Powiedz Kerry, gdzieś ty był? - Komentarz Internauty
Dużo słyszy się ostatnio na temat rychłej porażki Busha. Wiele
chwalebnych pieśni odśpiewano o Kerrym. Jednak niewielu
wybitnych komentatorów skupia się na analizowaniu tego,
co sądzą zwykli wyborcy. Przeciętny Amerykanin nie
wie o Kerrym nic ponad to, że przymusowo odsłużył w Wietnamie
krótki okres czasu i teraz ten obywatelski obowiązek odmienia
przez przypadki jako przykład szczytu ludzkiego altruizmu.
10.08.2004 | aktual.: 10.08.2004 13:32
Przeciętny Amerykanin nie wie wiele, żeby nie powiedzieć nic, o konkurencie obecnego prezydenta. Tak jak w każdym kraju, ludzie są już tak znudzeni politycznymi niejasnościami, że nie mają siły ani ochoty zagłębiać się w ideologiczne przesłanki programów wyborczych kogokolwiek. A John Kerry nie zachęca ich do tego wcale.
Jego wystąpienia opiewają jedynie szczytne plany: "Jeśli mnie wybierzecie zrobię to i tamto, a moja żona zrobi tamto i siamto". Ktoś powinien w końcu zapytać: "Co pan do tej pory zrobił? Gdzie pan był, gdzie pracował, jak przyczynił się do poprawienia bytu społeczności amerykańskiej?"
Jeśli, tak jak Kerry twierdzi, na sercu leży mu mesjańsko pojmowane niesienie pokoju i dobrobytu Ameryce, to na pewno działał już w tym względzie wcześniej. Czy ktoś, kto wykazuje tyle zapału do pracy na rzecz społeczeństwa mógł zapałać do tej koncepcji dopiero teraz? Bush w przeciwieństwie do niego zrobił wiele. Już jako gubernator Teksasu przyczynił się do poprawy sytuacji najbiedniejszych warstw. Kerry przymusowo odsłużył swoją dolę w Wietnamie. Niech dostanie za to medal, a nie fotel prezydencki.
Na domiar złego demokratyczny kandydat jest postacią niezwykle bezbarwną, pragmatycznie ostrożną i pełną obaw. Jest typem człowieka, który wkłada swoje tezy wyborcze w usta żony i innych kolegów partyjnych. Dlaczego to robi? Może to być próba asekuracji.
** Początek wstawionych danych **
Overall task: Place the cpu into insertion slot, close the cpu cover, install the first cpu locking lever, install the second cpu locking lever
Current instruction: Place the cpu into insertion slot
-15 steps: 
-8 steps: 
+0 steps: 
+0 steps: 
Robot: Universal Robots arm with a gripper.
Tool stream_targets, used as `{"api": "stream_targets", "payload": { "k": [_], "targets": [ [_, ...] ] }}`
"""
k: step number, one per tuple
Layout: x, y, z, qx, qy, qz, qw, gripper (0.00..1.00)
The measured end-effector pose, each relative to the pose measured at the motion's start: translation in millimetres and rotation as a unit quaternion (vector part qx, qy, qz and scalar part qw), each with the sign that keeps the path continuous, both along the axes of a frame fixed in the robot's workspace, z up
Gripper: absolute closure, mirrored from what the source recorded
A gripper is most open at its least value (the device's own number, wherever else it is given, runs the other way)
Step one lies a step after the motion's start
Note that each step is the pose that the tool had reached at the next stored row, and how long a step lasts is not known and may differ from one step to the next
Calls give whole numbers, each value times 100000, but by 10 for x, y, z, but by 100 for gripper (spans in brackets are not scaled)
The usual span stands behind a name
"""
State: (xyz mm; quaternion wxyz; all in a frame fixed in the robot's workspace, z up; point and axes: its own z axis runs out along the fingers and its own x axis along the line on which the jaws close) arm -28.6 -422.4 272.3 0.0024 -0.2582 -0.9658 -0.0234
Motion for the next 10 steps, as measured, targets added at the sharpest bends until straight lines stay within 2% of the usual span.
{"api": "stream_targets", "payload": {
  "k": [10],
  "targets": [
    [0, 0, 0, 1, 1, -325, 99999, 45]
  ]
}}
W razie złego przyjęcia programu można będzie obciążyć konsekwencjami kogo innego.
Inna opcja - Kerry odwołuje się do przyziemnych ludzkich instynktów. Kiedy racjonalne argumenty stają się wątłe, co podbije serca wyborców bardziej niż przesłodzona scenka udawanego uwielbienia? Nie ma wszakże niczego bardziej rozczulającego niż ukochana żona mówiąca pozytywnie o mężu. No, może tylko niepełnosprawne dziecko siedzące na wózku i odczytujące jego program z łezką w oku. Na szczęście Kerry ma jeszcze na tyle godności osobistej, aby pozostać jedynie przy szacownej małżonce.